[SOURCE DATA]

........

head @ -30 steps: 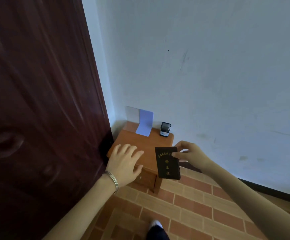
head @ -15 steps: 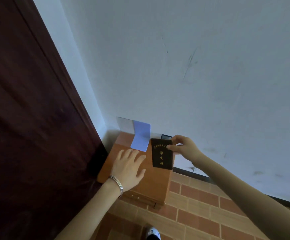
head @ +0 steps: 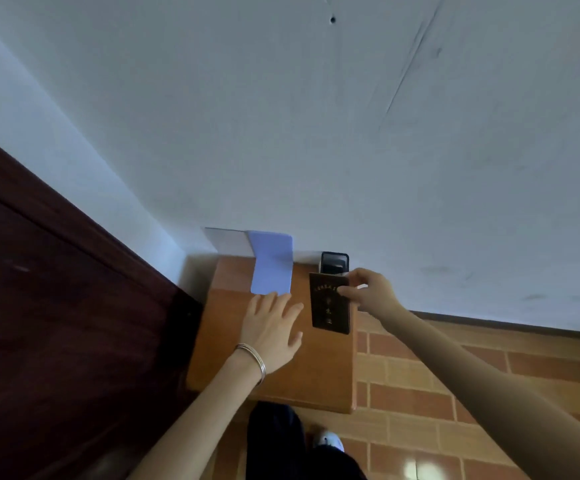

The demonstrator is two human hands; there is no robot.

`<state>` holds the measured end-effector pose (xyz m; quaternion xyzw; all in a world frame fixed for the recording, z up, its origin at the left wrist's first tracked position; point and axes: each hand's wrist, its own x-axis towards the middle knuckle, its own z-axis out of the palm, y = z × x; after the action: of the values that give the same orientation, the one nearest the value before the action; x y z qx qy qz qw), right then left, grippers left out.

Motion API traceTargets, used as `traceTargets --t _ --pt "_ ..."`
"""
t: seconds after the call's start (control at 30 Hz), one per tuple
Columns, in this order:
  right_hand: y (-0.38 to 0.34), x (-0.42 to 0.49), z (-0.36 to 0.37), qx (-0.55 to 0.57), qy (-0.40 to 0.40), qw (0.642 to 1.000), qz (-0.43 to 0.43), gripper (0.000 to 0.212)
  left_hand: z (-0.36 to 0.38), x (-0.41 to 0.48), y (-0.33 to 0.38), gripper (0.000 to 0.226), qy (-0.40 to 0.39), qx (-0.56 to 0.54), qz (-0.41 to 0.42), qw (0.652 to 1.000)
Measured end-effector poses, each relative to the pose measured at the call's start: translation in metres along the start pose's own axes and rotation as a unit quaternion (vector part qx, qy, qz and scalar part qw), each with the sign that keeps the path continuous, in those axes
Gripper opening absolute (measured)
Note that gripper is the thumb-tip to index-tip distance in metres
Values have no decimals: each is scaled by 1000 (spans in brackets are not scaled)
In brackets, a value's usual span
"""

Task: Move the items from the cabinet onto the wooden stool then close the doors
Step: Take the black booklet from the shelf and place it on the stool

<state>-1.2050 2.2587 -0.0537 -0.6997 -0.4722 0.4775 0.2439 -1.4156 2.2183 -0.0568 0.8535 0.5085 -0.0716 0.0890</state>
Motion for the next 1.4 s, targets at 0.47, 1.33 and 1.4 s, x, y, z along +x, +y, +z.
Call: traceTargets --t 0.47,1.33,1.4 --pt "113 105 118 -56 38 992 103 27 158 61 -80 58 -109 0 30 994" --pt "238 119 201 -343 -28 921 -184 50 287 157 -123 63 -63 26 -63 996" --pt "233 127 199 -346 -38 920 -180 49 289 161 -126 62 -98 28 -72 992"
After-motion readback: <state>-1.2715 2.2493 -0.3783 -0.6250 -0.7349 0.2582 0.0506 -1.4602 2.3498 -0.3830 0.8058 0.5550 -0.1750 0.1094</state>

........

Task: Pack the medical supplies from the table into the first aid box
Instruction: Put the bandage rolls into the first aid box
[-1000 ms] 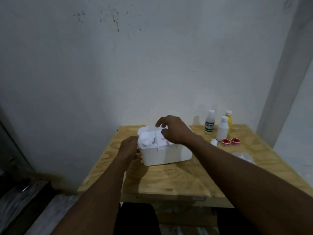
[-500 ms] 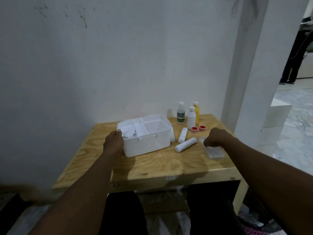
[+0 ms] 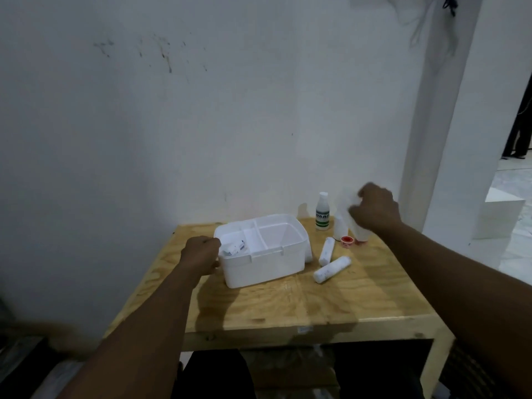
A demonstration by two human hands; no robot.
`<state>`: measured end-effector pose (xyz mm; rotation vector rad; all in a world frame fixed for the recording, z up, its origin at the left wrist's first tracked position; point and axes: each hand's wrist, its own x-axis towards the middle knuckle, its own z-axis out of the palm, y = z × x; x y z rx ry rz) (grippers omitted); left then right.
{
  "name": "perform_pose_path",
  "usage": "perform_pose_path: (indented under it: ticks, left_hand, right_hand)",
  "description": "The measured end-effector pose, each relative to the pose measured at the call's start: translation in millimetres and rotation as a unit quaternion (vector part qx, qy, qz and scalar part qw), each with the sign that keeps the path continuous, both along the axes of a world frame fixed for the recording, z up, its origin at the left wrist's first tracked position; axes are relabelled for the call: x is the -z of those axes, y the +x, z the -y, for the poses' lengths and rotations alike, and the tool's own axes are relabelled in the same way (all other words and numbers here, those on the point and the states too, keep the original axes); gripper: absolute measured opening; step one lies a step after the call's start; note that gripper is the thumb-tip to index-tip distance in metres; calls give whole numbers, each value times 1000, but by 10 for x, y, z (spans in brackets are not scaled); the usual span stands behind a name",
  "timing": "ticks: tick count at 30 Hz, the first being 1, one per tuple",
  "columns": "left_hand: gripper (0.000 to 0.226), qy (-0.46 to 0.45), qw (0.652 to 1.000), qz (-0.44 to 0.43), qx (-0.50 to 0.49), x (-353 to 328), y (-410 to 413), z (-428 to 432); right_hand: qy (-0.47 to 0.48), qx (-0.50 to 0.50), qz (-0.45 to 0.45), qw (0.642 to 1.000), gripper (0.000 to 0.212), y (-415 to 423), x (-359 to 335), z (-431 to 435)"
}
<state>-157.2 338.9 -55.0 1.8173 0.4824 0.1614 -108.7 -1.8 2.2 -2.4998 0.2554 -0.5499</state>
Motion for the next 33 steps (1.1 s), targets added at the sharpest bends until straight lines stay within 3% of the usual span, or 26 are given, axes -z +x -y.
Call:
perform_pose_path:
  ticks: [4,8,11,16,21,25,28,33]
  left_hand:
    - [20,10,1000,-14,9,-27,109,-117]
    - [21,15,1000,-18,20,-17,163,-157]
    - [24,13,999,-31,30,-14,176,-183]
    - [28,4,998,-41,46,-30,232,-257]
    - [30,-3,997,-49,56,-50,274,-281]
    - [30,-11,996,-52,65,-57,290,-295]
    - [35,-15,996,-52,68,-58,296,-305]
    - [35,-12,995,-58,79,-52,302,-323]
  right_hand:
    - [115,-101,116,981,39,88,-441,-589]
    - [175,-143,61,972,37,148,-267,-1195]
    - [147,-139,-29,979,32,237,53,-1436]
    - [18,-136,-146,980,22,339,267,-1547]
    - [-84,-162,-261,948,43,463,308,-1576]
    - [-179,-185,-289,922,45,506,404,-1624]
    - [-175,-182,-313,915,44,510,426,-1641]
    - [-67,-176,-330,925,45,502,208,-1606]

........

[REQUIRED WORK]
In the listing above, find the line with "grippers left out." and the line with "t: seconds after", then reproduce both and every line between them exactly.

[SOLUTION TO THE EXERCISE]
`<state>` holds the measured end-effector pose (xyz m; quaternion xyzw; all in a world frame fixed for the recording, z up, its origin at the left wrist's first tracked position; point and axes: each hand's wrist, its own x-axis towards the middle knuckle, its own z-axis out of the palm, y = z × x; after the action: of the values that give the same orientation, the one nearest the value before the action; x y z qx qy qz qw), right then left, grippers left out.

Motion API traceTargets, used as `traceTargets --t _ --pt "_ ..."`
"""
t: seconds after the call's start (control at 30 Hz), one per tuple

The exercise is done, with nothing more to add.